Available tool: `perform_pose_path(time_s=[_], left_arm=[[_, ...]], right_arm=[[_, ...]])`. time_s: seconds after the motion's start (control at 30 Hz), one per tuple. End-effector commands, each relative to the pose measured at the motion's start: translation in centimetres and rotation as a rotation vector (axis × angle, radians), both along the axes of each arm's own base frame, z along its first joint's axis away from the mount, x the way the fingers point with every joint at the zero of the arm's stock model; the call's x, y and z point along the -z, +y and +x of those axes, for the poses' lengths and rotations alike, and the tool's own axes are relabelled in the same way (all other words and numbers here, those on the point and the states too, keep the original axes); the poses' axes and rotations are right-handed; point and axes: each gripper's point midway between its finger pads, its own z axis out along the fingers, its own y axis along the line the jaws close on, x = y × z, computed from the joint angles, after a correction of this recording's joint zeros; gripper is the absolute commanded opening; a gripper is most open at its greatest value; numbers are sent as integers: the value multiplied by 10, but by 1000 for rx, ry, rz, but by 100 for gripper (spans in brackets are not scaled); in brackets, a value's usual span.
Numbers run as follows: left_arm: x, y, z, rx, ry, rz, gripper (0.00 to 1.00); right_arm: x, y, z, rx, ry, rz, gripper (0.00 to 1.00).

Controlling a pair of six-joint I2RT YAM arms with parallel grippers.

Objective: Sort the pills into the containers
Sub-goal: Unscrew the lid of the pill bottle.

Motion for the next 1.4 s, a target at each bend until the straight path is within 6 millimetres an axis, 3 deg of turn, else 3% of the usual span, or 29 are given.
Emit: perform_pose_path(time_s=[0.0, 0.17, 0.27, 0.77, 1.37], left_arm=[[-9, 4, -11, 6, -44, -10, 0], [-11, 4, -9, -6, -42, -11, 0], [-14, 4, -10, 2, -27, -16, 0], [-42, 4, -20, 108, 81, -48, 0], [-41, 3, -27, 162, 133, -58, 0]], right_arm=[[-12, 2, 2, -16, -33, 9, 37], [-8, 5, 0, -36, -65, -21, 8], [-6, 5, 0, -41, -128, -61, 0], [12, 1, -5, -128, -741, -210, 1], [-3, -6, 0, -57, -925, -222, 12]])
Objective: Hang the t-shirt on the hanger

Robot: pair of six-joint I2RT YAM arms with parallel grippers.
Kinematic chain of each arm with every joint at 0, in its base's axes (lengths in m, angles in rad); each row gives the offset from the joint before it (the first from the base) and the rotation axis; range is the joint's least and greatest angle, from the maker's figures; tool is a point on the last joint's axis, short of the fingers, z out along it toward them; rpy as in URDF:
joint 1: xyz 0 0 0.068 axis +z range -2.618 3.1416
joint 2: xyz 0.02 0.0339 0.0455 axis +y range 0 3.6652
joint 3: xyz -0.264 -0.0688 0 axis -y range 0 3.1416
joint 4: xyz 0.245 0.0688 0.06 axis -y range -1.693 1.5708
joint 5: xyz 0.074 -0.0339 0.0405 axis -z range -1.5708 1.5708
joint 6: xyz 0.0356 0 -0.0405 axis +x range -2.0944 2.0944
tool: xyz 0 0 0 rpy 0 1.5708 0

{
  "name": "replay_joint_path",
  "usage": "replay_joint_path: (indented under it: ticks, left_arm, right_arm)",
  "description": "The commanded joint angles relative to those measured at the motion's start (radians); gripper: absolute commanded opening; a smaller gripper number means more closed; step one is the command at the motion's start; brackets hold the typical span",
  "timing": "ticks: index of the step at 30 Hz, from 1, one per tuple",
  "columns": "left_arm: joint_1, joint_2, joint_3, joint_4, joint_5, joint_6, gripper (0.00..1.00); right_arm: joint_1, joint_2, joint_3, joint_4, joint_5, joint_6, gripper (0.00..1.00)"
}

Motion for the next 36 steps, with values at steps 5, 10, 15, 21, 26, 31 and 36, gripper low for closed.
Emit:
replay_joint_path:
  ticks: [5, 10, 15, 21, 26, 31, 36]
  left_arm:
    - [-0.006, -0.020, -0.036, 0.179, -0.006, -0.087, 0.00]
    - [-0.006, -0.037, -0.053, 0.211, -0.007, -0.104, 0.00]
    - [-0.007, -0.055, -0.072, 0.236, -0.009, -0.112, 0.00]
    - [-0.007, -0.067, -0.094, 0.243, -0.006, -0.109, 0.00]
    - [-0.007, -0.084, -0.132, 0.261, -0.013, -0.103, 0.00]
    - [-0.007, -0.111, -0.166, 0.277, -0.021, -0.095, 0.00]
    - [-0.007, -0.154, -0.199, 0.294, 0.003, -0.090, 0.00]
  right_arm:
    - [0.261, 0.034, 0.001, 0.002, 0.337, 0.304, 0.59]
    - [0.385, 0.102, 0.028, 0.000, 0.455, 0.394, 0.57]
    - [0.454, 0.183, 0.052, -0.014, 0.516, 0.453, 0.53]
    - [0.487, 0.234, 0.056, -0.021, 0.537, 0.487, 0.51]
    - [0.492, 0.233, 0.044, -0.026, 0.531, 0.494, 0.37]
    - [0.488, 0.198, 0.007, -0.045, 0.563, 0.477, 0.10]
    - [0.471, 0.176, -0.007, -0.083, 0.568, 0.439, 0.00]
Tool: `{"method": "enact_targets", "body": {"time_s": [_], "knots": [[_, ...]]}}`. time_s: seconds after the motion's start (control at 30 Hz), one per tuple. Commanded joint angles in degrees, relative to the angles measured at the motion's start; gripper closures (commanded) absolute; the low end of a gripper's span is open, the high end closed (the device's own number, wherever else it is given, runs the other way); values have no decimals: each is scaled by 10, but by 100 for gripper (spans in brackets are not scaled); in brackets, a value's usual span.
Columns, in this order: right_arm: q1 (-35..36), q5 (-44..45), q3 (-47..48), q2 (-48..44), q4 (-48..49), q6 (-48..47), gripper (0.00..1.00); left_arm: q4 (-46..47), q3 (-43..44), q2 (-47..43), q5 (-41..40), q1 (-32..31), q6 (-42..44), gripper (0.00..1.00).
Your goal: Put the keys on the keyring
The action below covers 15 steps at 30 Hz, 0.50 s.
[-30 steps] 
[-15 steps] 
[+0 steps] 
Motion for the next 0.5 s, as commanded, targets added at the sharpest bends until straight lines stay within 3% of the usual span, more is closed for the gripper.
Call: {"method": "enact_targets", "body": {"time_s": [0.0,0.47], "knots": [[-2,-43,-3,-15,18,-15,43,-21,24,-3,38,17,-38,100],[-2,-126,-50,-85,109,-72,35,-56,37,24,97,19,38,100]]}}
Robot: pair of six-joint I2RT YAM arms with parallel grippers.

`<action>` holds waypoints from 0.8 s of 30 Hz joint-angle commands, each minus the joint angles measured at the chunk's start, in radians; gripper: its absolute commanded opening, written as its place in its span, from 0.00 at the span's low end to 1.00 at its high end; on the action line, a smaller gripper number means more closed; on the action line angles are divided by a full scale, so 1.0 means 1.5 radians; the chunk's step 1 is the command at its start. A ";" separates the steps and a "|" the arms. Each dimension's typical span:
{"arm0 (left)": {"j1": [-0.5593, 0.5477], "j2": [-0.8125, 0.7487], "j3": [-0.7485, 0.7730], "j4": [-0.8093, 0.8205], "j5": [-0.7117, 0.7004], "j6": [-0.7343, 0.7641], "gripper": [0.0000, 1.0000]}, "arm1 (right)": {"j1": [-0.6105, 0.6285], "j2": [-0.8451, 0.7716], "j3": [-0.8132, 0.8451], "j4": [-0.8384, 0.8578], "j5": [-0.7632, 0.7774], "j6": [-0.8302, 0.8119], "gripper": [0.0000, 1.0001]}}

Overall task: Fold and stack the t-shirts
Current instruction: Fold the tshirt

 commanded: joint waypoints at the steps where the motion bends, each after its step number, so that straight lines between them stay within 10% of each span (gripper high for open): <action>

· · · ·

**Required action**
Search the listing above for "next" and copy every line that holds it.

**Answer section**
Motion for the next 1.4 s, a target at each bend until the straight path is within 6 millimetres an axis, 3 deg of turn, else 3% of the usual span, or 29 are given.
Motion for the next 36 steps, with values at steps 5, 10, 15, 21, 26, 31 and 36, gripper low for closed.
Motion for the next 0.5 s, as commanded, targets added at the sharpest bends until straight lines stay within 3% of the usual span, more is closed for the gripper.

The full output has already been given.